Skip the pictures and give back the rest of the listing exactly.

+---+

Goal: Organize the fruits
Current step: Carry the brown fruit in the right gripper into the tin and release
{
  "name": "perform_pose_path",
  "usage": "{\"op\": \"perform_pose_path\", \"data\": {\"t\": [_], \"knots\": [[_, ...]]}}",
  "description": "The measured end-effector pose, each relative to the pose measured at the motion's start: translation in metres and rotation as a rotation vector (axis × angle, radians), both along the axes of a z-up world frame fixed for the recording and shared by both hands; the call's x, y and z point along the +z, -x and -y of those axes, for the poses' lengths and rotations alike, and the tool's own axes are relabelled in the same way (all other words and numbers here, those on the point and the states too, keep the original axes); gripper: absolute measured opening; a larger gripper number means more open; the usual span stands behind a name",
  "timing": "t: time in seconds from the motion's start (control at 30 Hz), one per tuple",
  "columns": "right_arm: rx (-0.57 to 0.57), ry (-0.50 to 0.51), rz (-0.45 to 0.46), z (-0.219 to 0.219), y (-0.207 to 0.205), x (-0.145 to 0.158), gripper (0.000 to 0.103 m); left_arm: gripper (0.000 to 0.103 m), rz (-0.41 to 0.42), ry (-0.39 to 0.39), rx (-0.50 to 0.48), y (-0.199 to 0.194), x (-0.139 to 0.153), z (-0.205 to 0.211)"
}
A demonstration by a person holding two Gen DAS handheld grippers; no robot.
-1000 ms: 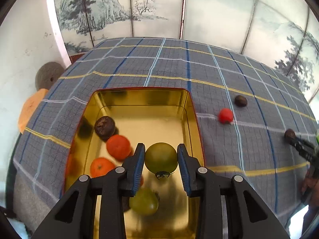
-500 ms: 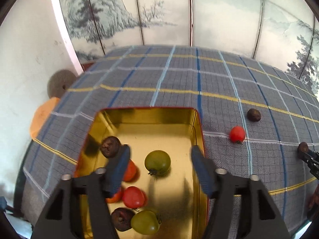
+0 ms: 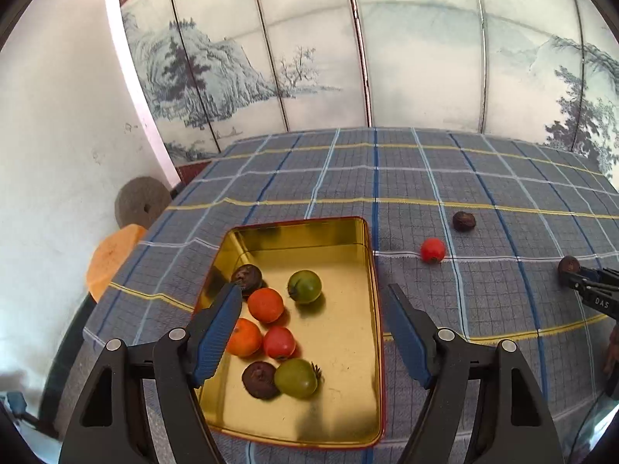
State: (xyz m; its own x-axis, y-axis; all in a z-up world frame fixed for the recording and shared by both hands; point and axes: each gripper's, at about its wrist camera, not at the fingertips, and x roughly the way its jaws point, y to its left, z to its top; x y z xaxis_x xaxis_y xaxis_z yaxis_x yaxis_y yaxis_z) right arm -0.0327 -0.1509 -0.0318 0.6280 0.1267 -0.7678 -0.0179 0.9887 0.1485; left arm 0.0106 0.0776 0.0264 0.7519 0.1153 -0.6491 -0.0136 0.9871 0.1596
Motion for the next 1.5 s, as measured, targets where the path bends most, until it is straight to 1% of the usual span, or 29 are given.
{"op": "perform_pose_path", "data": {"t": [0.13, 0.33, 0.5, 0.6, 0.73, 0.83, 0.93, 1.03, 1.3, 1.5], "knots": [[0.030, -0.010, 0.006, -0.016, 0.011, 0.006, 0.034, 0.076, 0.007, 0.005, 0.000, 0.013, 0.000, -0.003], [0.117, -0.037, 0.045, -0.056, 0.019, 0.030, 0.034, 0.076, -0.008, 0.026, 0.009, 0.022, -0.006, -0.012], [0.260, -0.071, 0.084, -0.113, 0.021, 0.056, 0.034, 0.076, -0.004, 0.001, 0.035, 0.028, -0.011, -0.021], [0.368, -0.094, 0.109, -0.150, 0.019, 0.072, 0.034, 0.076, -0.005, -0.002, 0.051, 0.030, -0.014, -0.029], [0.480, -0.073, 0.121, -0.199, 0.010, 0.084, 0.034, 0.076, -0.007, -0.002, 0.074, 0.031, -0.016, -0.039], [0.534, -0.057, 0.112, -0.227, 0.000, 0.084, 0.034, 0.076, -0.013, 0.006, 0.092, 0.032, -0.019, -0.049], [0.575, -0.038, 0.086, -0.253, -0.009, 0.075, 0.034, 0.076, -0.021, 0.008, 0.111, 0.034, -0.023, -0.059], [0.597, -0.027, 0.062, -0.269, -0.017, 0.067, 0.034, 0.076, -0.028, 0.010, 0.127, 0.035, -0.026, -0.069], [0.617, -0.005, 0.022, -0.289, -0.025, 0.051, 0.034, 0.076, -0.045, 0.026, 0.156, 0.034, -0.034, -0.088], [0.621, 0.009, 0.002, -0.297, -0.026, 0.044, 0.035, 0.076, -0.049, 0.027, 0.163, 0.036, -0.039, -0.092]]}}
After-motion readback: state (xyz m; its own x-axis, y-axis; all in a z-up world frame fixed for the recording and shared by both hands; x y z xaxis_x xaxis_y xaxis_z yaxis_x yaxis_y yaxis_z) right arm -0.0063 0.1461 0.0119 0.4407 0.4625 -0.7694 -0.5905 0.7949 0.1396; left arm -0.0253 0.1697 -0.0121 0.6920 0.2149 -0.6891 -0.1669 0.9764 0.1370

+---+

◆ **Solution to this problem**:
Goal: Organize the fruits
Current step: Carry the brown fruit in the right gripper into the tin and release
{
  "name": "perform_pose_path",
  "usage": "{\"op\": \"perform_pose_path\", \"data\": {\"t\": [_], \"knots\": [[_, ...]]}}",
  "description": "The measured end-effector pose, each relative to the pose measured at the motion's start: translation in metres and rotation as a rotation vector (axis × angle, radians), both along the axes of a z-up world frame fixed for the recording and shared by both hands; the call's x, y and z point along the +z, -x and -y of those axes, for the poses' lengths and rotations alike, and the tool's own axes are relabelled in the same way (all other words and numbers here, those on the point and the states too, keep the original axes); gripper: absolute measured opening; a larger gripper number means more open; the usual span stands behind a name",
  "timing": "t: time in seconds from the motion's start (control at 30 Hz), one per tuple",
  "columns": "right_arm: rx (-0.57 to 0.57), ry (-0.50 to 0.51), rz (-0.45 to 0.46), z (-0.219 to 0.219), y (-0.207 to 0.205), x (-0.145 to 0.158), gripper (0.000 to 0.103 m); left_arm: gripper (0.000 to 0.103 m), rz (-0.41 to 0.42), ry (-0.39 to 0.39), rx (-0.50 to 0.48), y (-0.199 to 0.194), x (-0.139 to 0.153), z (-0.205 to 0.211)"
}
A demonstration by a person holding two Gen DAS handheld grippers; no robot.
-1000 ms: 
-500 ms: 
+0 ms: 
State: (xyz m; its own x-axis, y-axis; all in a z-up world frame fixed for the recording and shared by both hands; point and axes: each gripper's, at about its wrist camera, not at the fingertips, and x roughly the way its jaws point, y to its left, z to its top; x y z xaxis_x xaxis_y xaxis_z yaxis_x yaxis_y yaxis_z) right arm -0.0327 -0.1509 -0.0318 0.6280 0.1267 -0.7678 -0.0179 0.9887 0.1485; left arm 0.0106 0.0776 0.0264 0.7519 0.1153 -0.6491 -0.0136 0.9871 0.1596
Motion for the next 1.5 s, as measured, targets where the path bends most, until it is straight to 1% of the usual span, or 29 are given.
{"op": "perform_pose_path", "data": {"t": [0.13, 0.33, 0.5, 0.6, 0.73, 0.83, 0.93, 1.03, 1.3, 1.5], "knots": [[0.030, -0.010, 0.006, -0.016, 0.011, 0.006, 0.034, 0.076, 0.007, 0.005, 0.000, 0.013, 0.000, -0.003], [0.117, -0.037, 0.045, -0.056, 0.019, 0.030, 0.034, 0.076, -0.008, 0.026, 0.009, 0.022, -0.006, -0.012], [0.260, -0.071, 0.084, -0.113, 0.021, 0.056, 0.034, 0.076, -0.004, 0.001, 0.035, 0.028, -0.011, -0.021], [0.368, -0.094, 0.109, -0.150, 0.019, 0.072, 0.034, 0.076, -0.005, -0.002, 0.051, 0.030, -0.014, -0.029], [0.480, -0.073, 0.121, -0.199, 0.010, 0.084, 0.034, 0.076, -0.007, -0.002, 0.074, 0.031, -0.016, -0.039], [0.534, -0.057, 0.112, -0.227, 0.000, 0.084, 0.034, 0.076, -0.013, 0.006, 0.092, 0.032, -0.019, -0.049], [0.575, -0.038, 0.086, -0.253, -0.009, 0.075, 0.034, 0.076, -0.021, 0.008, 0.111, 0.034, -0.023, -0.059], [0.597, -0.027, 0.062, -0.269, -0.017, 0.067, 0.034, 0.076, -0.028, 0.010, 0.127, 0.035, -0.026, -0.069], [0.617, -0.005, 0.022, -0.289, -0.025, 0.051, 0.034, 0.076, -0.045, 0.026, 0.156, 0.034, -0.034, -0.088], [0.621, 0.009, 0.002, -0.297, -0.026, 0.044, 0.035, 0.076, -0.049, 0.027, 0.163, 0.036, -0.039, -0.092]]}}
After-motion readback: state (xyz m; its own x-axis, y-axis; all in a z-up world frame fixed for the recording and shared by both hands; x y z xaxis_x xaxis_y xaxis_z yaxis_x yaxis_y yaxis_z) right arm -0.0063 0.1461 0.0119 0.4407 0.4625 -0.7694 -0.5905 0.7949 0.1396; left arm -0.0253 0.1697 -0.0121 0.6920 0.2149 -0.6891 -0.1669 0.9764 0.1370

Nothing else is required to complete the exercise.